------ Provided records
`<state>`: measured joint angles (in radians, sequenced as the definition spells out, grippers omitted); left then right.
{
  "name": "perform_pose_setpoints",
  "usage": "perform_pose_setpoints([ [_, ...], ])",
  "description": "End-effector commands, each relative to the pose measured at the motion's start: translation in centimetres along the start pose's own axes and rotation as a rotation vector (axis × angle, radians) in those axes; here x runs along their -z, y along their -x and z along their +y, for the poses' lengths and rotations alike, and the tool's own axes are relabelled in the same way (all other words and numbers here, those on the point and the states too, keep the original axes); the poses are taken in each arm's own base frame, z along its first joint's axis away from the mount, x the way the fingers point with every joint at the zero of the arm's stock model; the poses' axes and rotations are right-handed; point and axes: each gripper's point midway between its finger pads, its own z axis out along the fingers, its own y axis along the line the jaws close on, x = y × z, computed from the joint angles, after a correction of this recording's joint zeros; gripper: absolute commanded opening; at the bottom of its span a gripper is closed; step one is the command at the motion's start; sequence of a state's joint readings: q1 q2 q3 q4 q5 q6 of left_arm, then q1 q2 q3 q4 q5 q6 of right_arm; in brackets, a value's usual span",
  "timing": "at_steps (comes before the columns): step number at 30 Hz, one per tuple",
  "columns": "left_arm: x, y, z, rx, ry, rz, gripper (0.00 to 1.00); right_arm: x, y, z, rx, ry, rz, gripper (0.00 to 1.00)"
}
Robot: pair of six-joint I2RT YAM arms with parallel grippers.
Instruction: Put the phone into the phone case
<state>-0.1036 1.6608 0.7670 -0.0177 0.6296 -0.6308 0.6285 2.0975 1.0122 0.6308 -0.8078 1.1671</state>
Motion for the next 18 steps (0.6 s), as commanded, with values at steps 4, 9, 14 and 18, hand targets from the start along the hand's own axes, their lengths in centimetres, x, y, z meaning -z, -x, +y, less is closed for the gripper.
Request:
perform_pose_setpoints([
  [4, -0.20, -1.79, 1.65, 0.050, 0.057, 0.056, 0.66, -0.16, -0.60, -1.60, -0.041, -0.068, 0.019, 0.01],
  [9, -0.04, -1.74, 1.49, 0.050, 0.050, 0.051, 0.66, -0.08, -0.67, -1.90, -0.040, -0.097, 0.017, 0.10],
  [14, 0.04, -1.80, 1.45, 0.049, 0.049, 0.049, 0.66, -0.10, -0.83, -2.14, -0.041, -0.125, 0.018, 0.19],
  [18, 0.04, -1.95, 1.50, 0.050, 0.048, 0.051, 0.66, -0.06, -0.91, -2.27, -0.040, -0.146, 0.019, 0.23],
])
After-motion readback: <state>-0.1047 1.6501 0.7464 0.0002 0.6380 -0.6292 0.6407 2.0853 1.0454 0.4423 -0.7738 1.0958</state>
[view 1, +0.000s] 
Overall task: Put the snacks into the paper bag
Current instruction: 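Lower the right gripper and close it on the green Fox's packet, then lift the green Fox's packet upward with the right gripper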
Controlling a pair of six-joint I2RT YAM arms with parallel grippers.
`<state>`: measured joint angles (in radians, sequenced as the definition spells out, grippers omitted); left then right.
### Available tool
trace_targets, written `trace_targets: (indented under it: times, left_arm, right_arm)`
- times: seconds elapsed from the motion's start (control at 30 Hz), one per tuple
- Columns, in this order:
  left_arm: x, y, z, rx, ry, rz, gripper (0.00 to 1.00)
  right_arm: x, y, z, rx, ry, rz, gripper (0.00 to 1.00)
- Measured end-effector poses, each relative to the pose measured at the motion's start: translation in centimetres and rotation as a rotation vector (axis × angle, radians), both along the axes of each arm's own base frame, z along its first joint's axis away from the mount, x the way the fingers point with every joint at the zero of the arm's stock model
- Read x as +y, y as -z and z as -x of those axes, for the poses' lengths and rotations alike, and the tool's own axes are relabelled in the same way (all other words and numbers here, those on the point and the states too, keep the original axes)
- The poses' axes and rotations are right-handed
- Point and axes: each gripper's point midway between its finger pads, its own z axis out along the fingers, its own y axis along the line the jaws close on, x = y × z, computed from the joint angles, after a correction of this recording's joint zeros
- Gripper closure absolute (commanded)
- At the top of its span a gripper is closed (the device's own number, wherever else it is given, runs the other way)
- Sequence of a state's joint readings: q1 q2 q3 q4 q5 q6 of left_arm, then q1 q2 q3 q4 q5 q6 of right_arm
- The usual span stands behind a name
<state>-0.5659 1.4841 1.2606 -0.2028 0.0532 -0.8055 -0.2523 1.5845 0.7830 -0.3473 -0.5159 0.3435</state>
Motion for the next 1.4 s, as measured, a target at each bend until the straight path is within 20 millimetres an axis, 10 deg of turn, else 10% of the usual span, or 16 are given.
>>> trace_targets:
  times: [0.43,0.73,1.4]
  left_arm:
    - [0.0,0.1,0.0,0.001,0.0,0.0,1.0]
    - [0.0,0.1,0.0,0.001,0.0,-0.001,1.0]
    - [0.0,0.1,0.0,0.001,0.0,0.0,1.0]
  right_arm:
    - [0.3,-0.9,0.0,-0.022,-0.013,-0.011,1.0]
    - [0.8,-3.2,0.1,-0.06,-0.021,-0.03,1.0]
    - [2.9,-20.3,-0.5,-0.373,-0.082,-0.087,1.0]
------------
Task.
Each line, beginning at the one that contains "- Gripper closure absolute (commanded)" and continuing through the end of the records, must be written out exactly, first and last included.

Task result.
- Gripper closure absolute (commanded)
- At the top of its span a gripper is closed (the device's own number, wherever else it is given, runs the other way)
- Sequence of a state's joint readings: q1 q2 q3 q4 q5 q6 of left_arm, then q1 q2 q3 q4 q5 q6 of right_arm
- The usual span stands behind a name
<state>-0.5659 1.4841 1.2606 -0.2028 0.0532 -0.8055 -0.2523 1.5845 0.7830 -0.3473 -0.5159 0.3435</state>
Motion for the next 1.4 s, as measured, a target at each bend until the straight path is within 20 millimetres an axis, 10 deg of turn, else 10% of the usual span, or 16 are given.
>>> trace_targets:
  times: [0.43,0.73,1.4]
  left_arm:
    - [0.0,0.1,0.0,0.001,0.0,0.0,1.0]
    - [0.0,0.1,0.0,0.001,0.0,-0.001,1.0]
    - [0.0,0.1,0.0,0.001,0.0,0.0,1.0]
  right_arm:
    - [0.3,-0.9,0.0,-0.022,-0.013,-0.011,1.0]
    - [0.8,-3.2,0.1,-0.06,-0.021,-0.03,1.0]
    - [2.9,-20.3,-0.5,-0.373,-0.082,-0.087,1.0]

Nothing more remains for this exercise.